Even without the war, shortages would abound for computer chips, cars and other things digital because international competition has created brittle and inflexible global supply chains.
The pandemic shutdowns did shift demand toward chip-hungry products such as computers, but often neglected are factory fires in Japan and Germany that knocked out critical links in semiconductor supply chains.
Manufacturing, unlike investment banking, does not create quick fortunes but rather operates on thin margins. Competition without safeguards compels managers to pursue wage arbitrage and economies of scale to their absolute limits and creates unacceptable vulnerabilities to natural disasters, pandemics and wars.
Climate change-induced record heat in the American West, India, Brazil and elsewhere was tearing at global food supplies and threatening shortages even before Vladimir Putin imperiled Ukrainian and Russian exports of wheat, corn, sunflower oil and fertilizer.
In response to exacerbated shortages of cooking oil, Indonesia created turbulence with a temporary export embargo on palm oil. The World Trade Organization — even if it were capable of acting quickly — offered few good remedies.
COVID-19 and Russia’s invasion of Ukraine only brought those vulnerabilities to the foreground more quickly, and future pandemics and wars could prove worse.
Consider the consequences of a Chinese invasion of Taiwan and attempts by the West to embargo all we source from the Middle Kingdom.
Weaning the world from gasoline with EVs requires even more chips and prodigious quantities of lithium, nickel, copper, phosphate and manganese from Russia and other countries with which relations could sour. Or that could fall into the orbit of China and choke Western industry in a Pacific crisis.
The Ukrainian war has laid bare the sad fact that much of the world is not behind the United States and Europe as full and responsible players in enforcing the international rule of law. Many abstained from the U.N. resolution condemning Russia or are not cooperating in the sanctions.
The unfortunate fact is the international system — the security and human rights arrangements founded in the League of Nations and United Nations — and the free trade system created by the WTO are seen by much of the developing world as artifacts of Western colonialism.
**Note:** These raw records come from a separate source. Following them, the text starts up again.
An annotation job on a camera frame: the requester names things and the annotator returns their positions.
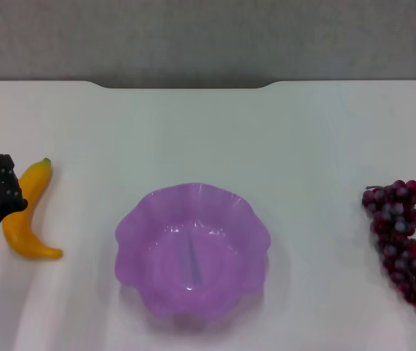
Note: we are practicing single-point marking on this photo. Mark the purple wavy plastic bowl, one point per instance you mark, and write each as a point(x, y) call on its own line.
point(193, 256)

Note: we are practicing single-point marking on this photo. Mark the dark red grape bunch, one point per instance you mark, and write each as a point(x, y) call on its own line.
point(394, 219)

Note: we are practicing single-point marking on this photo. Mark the yellow plastic banana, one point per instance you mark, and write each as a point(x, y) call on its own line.
point(32, 183)

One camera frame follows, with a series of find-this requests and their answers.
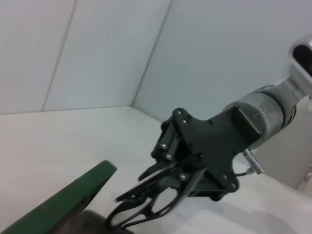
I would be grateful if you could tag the green glasses case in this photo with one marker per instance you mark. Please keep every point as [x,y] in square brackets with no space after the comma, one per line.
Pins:
[61,200]

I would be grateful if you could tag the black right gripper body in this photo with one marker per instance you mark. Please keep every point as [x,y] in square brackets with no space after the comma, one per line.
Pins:
[214,143]

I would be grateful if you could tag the white and silver right arm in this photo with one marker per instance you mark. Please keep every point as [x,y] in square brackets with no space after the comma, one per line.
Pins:
[268,107]

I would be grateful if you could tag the black glasses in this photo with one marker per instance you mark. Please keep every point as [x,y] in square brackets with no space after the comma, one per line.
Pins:
[192,183]

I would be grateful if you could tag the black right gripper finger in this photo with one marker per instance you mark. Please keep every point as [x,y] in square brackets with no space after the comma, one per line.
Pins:
[207,192]
[170,143]

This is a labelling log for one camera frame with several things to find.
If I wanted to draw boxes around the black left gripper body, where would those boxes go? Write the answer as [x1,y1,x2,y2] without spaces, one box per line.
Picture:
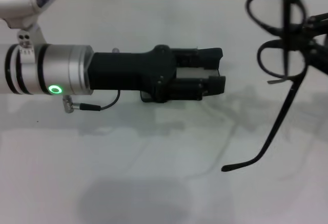
[89,44,178,104]

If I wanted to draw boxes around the black glasses case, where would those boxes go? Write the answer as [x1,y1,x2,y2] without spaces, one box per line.
[140,66,221,104]

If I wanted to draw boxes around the black glasses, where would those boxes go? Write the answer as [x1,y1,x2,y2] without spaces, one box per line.
[221,0,315,173]

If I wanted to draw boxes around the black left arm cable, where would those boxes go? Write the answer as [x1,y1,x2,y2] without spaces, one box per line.
[63,89,122,113]

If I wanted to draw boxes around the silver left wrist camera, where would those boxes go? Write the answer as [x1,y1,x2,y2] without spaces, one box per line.
[0,0,65,29]

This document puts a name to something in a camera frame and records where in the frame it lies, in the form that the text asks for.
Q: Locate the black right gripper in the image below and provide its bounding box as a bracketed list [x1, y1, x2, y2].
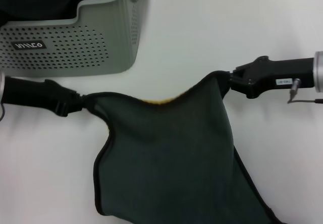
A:
[228, 55, 316, 99]

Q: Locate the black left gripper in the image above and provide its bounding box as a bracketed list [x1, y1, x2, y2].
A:
[3, 76, 86, 118]

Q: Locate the yellow and dark green towel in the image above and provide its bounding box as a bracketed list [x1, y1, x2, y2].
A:
[82, 70, 289, 224]

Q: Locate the grey perforated storage box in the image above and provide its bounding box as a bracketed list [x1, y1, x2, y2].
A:
[0, 0, 142, 80]

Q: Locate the right gripper cable with connector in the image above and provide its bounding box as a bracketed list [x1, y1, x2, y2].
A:
[287, 78, 323, 104]

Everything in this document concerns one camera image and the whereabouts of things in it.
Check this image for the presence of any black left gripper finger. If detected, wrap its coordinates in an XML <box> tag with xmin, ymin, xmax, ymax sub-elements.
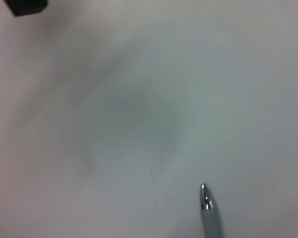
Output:
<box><xmin>4</xmin><ymin>0</ymin><xmax>48</xmax><ymax>17</ymax></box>

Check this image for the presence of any clear grey ballpoint pen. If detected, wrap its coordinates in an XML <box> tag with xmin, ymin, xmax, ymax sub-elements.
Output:
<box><xmin>200</xmin><ymin>183</ymin><xmax>225</xmax><ymax>238</ymax></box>

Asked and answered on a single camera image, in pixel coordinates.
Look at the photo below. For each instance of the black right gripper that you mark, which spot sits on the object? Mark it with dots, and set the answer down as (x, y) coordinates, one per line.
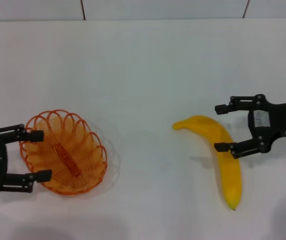
(283, 115)

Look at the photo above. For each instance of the yellow banana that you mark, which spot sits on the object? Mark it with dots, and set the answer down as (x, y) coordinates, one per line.
(229, 172)
American calls for the defense of international rule of law fall on jaded ears among many nations occupying the space between the Western democracies and the authoritarian states of Russia, China, Saudi Arabia and a few others. Entreats for solidarity are filtered by minds made cynical by harsh memories of European seizure and plundering of sovereignty, farmland, mineral wealth, tribal identities and the slave trade from the 15th through the early 20th century.
In the post-World War II era, U.S. diplomats relied on the country’s overwhelming wealth and military power to bend those ears. But the rise of China and its Belt and Road Initiative often reframe, however incorrectly, Western notions of the international rule of law and capitalism as engines of neocolonialist exploitation.
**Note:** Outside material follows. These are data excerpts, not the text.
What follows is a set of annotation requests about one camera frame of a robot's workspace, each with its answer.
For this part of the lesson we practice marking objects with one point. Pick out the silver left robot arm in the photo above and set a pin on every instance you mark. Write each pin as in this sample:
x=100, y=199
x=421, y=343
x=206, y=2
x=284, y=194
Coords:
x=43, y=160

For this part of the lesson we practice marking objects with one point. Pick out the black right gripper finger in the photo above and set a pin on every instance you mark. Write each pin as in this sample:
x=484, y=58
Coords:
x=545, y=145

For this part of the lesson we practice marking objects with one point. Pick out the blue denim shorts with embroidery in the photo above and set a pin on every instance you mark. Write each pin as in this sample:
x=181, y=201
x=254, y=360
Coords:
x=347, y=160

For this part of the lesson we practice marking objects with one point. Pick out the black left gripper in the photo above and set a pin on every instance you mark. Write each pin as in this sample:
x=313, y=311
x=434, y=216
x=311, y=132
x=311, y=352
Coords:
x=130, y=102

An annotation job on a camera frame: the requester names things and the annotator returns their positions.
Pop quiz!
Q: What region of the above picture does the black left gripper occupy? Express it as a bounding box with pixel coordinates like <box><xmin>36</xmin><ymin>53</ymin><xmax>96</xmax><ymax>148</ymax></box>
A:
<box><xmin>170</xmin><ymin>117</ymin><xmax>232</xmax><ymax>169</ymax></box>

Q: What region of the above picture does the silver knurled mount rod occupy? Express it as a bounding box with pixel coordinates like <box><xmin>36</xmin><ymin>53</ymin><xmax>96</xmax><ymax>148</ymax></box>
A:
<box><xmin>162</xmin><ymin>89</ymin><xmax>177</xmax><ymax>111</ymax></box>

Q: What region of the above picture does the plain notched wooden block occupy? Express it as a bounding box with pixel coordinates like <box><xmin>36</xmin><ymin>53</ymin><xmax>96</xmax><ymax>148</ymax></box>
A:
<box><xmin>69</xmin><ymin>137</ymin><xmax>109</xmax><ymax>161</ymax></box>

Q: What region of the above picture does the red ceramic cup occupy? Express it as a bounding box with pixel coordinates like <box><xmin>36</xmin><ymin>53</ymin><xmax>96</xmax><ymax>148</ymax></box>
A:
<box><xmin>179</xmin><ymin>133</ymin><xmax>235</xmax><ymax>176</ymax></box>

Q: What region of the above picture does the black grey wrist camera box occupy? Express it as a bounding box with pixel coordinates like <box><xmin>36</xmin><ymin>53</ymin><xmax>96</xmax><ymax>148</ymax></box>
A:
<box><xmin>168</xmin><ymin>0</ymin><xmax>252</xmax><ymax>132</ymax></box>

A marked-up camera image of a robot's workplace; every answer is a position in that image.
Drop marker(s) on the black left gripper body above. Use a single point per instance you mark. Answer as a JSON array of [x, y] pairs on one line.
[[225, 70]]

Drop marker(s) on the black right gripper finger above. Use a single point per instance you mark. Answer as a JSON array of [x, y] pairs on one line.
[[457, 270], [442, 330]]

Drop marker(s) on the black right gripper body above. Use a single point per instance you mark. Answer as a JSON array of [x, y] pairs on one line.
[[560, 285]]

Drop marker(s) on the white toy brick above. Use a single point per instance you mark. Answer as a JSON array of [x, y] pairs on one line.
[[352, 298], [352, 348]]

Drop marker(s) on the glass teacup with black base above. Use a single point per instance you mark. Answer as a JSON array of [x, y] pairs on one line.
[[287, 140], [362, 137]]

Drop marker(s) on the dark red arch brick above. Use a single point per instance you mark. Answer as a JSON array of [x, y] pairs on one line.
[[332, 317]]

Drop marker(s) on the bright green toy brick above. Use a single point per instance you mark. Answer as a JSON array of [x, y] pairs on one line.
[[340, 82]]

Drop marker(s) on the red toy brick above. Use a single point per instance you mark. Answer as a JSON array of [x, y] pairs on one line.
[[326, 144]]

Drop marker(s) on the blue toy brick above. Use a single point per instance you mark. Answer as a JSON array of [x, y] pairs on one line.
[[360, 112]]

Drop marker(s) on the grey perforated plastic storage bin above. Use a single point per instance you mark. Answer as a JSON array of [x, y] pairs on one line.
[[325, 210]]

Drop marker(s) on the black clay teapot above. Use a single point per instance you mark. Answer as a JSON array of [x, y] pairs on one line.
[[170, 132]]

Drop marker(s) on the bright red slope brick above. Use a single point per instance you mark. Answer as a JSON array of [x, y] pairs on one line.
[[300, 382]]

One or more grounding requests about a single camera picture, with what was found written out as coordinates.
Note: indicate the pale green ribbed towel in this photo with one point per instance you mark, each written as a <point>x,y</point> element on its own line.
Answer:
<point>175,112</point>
The West can’t change history, and we cannot pay some kind of reparation that would put historical resentments behind us. And it is not clear that the present generation of Europeans and Americans bears a debt.
We don’t ask Italians to pay reparations for the Roman sacking of Carthage or Jerusalem.
It’s high time for globalization with guardrails. The West needs a security system supported by a network of alliances and free trade agreements among the industrialized countries and the more dynamic and friendly economies in the arch from India to South Korea that emphasizes resilience and efficiency.
Shaken by the vulnerabilities laid plain by the war in Ukraine, Germany and Spain are seeking to speed up European Union free trade negotiations with Latin America and the Pacific — effectively displacing the WTO with its implied predisposition to foster vulnerable supply chains.
The United States is impelled to similarly negotiate free trade arrangements lest it wake up one day hostage to a Chinese-inspired embargo that shuts down U.S. manufacturing by disrupting supplies of semiconductors or the one-third of seaborne trade that runs through the Western Pacific. And to build military capabilities and mutual-assistance commitments reinforcing those trade agreements to replace the impotent apparatus of the U.N.
That would confront India, like other nations that refuse to meaningfully sanction Russia, with tough choices. But our message should be that they can either obsess about the European colonialism of ancient days or safeguard themselves from Russian-style aggression and Chinese economic exploitation, and kinetic bullying.
The West should take a page out of China’s playbook to indigenize critical technologies and ensure reasonable self-sufficiency in a crisis lest a war over Taiwan give us a new hegemon, and we learn Mandarin to serve new masters.
The Peaceable Kingdom was a painting and idyllic fantasy — not a suitable vision for Western security.
• Peter Morici is an economist and emeritus business professor at the University of Maryland, and a national columnist.